* INSTRUCTIONS FOR THE TASK *
Scan the listing for the word "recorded", and copy out each line where it is found.

* DATA TO PROCESS *
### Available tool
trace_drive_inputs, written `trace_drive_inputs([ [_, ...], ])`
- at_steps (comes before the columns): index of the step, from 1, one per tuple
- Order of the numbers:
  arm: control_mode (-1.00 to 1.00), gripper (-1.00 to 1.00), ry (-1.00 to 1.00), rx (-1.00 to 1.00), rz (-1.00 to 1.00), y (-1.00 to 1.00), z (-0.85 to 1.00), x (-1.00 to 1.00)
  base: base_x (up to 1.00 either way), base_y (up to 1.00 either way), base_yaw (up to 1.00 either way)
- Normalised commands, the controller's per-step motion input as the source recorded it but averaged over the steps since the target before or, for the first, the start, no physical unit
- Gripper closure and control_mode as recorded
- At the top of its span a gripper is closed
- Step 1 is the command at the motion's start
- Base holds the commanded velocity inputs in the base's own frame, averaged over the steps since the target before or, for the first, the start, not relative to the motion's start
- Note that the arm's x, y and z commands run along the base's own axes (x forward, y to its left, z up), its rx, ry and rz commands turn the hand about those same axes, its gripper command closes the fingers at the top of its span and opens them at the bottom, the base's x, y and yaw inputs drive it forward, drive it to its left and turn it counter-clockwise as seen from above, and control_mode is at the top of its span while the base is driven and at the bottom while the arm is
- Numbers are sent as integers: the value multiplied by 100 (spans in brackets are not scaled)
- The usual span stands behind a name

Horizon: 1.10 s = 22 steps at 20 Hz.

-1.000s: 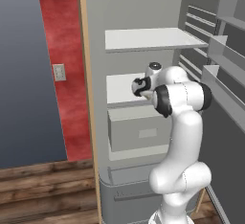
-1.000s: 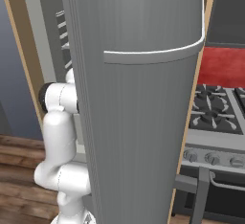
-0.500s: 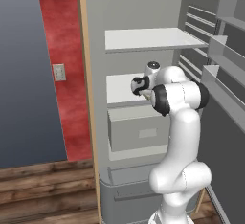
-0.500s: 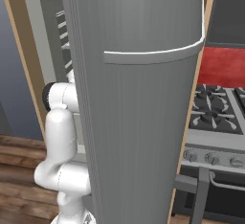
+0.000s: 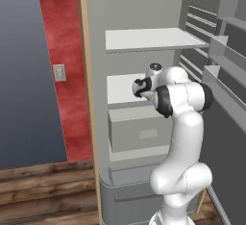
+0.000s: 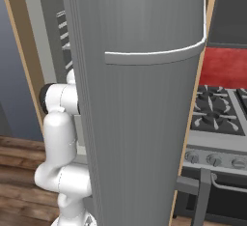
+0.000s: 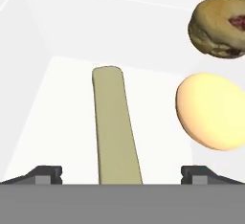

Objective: Pick the egg and butter from the fridge and place them by the bowl for mixing.

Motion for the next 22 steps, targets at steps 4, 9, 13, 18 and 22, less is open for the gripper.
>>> trace_drive_inputs([
  [4,-100,-100,0,0,0,0,0,6,0,0,0],
  [9,-100,-100,0,0,0,0,-12,18,0,0,0],
  [13,-100,-100,5,0,0,0,-55,0,0,0,0],
  [18,-100,100,3,0,0,1,-45,-2,0,0,0],
  [22,-100,100,0,0,0,0,0,0,0,0,0],
])
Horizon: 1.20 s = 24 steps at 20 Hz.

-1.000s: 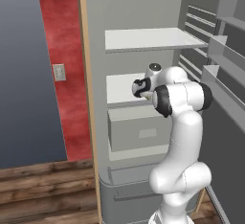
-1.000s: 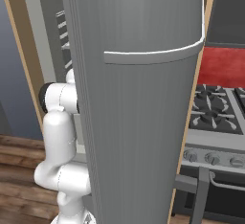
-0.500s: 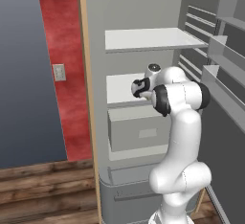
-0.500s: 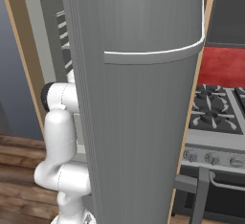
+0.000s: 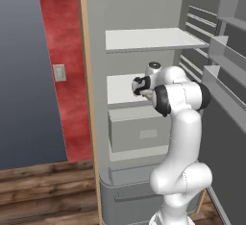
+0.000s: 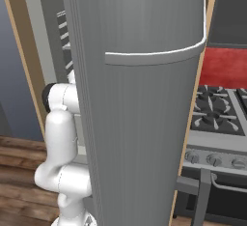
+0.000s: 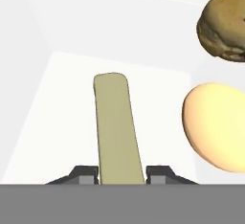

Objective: Pick the egg and butter from the fridge and place them by the bowl for mixing.

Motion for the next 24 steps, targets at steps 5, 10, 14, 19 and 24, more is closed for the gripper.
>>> trace_drive_inputs([
  [5,-100,100,-5,0,0,3,5,-9,0,0,0],
  [10,-100,100,-17,0,0,22,86,-62,0,0,0],
  [14,-100,100,-17,0,0,18,100,-100,0,0,0],
  [19,-100,100,-6,0,0,11,93,-100,0,0,0],
  [24,-100,100,-5,0,0,10,38,-100,0,0,0],
])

* SOLUTION FOR THIS TASK *
- Normalised commands, the controller's per-step motion input as the source recorded it but averaged over the steps since the target before or, for the first, the start, no physical unit
- Gripper closure and control_mode as recorded

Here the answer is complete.